> _ACTIVITY_: Within the records below is a range that opens at the line with "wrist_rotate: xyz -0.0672" and closes at the line with "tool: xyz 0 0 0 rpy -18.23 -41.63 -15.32". Return that range word for word, both ends included, and only that range.

*** DATA FOR PROCESSING

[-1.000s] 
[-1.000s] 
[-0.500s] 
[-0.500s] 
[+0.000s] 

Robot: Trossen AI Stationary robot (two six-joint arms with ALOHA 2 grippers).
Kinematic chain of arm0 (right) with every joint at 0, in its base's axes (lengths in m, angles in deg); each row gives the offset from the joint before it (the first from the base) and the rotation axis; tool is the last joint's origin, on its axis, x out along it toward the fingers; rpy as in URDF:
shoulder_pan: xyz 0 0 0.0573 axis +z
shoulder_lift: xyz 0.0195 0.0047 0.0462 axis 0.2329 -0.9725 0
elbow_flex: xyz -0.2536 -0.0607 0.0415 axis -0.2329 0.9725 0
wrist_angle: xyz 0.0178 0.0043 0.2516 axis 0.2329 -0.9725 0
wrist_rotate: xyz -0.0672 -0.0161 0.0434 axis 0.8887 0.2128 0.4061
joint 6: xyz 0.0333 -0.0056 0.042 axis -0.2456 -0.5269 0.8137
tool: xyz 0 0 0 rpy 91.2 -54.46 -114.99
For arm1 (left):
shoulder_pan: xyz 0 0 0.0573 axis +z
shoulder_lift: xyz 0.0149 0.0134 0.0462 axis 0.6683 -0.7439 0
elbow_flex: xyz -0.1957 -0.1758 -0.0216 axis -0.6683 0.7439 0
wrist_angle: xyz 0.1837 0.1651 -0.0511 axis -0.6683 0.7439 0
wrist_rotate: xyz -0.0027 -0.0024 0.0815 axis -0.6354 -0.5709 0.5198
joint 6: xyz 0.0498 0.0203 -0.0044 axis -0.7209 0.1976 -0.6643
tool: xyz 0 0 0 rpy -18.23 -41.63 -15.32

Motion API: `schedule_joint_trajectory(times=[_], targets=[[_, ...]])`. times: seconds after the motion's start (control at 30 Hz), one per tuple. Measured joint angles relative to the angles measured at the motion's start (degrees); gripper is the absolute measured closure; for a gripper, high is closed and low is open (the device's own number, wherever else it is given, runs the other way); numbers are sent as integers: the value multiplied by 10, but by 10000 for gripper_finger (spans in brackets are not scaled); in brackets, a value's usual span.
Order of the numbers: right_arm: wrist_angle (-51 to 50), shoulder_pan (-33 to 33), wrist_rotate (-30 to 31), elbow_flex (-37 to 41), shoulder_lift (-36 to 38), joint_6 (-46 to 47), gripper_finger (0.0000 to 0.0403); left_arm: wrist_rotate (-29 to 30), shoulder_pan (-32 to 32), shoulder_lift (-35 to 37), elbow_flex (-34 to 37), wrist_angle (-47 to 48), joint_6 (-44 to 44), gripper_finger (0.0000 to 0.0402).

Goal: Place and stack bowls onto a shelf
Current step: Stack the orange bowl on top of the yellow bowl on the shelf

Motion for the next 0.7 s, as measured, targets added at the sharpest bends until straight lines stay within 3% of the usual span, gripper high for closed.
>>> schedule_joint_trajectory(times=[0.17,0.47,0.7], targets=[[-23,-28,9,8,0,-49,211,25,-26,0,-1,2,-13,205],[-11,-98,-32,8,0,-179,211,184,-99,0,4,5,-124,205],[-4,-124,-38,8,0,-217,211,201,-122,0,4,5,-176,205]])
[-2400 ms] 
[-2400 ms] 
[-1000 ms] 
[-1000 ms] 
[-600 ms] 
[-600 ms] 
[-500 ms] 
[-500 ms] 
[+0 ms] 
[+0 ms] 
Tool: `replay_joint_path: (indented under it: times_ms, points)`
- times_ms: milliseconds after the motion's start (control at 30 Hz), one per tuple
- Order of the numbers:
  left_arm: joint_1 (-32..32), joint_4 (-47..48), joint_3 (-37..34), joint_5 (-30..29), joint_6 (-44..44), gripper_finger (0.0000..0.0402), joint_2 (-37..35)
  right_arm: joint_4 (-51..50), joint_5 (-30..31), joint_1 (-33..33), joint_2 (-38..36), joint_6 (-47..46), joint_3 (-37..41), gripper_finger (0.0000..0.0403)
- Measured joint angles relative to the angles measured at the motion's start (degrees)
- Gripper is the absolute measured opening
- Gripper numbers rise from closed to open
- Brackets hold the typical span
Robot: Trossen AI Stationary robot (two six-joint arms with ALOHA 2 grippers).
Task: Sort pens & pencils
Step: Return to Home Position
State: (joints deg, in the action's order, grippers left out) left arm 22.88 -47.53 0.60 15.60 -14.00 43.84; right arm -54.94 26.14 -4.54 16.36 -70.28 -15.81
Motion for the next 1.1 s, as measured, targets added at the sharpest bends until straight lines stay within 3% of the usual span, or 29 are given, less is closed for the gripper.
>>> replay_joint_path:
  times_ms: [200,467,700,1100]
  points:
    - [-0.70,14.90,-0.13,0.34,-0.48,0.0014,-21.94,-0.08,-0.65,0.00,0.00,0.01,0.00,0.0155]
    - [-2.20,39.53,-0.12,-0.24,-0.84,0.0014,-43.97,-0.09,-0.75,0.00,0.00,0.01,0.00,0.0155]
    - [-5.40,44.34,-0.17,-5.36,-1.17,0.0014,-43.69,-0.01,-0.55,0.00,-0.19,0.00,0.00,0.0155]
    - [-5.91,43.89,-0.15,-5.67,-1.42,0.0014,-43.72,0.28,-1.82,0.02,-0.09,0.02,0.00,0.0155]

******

> _RESPONSE_:
wrist_rotate: xyz -0.0672 -0.0161 0.0434 axis 0.8887 0.2128 0.4061
joint 6: xyz 0.0333 -0.0056 0.042 axis -0.2456 -0.5269 0.8137
tool: xyz 0 0 0 rpy 91.2 -54.46 -114.99
For arm1 (left):
shoulder_pan: xyz 0 0 0.0573 axis +z
shoulder_lift: xyz 0.0149 0.0134 0.0462 axis 0.6683 -0.7439 0
elbow_flex: xyz -0.1957 -0.1758 -0.0216 axis -0.6683 0.7439 0
wrist_angle: xyz 0.1837 0.1651 -0.0511 axis -0.6683 0.7439 0
wrist_rotate: xyz -0.0027 -0.0024 0.0815 axis -0.6354 -0.5709 0.5198
joint 6: xyz 0.0498 0.0203 -0.0044 axis -0.7209 0.1976 -0.6643
tool: xyz 0 0 0 rpy -18.23 -41.63 -15.32

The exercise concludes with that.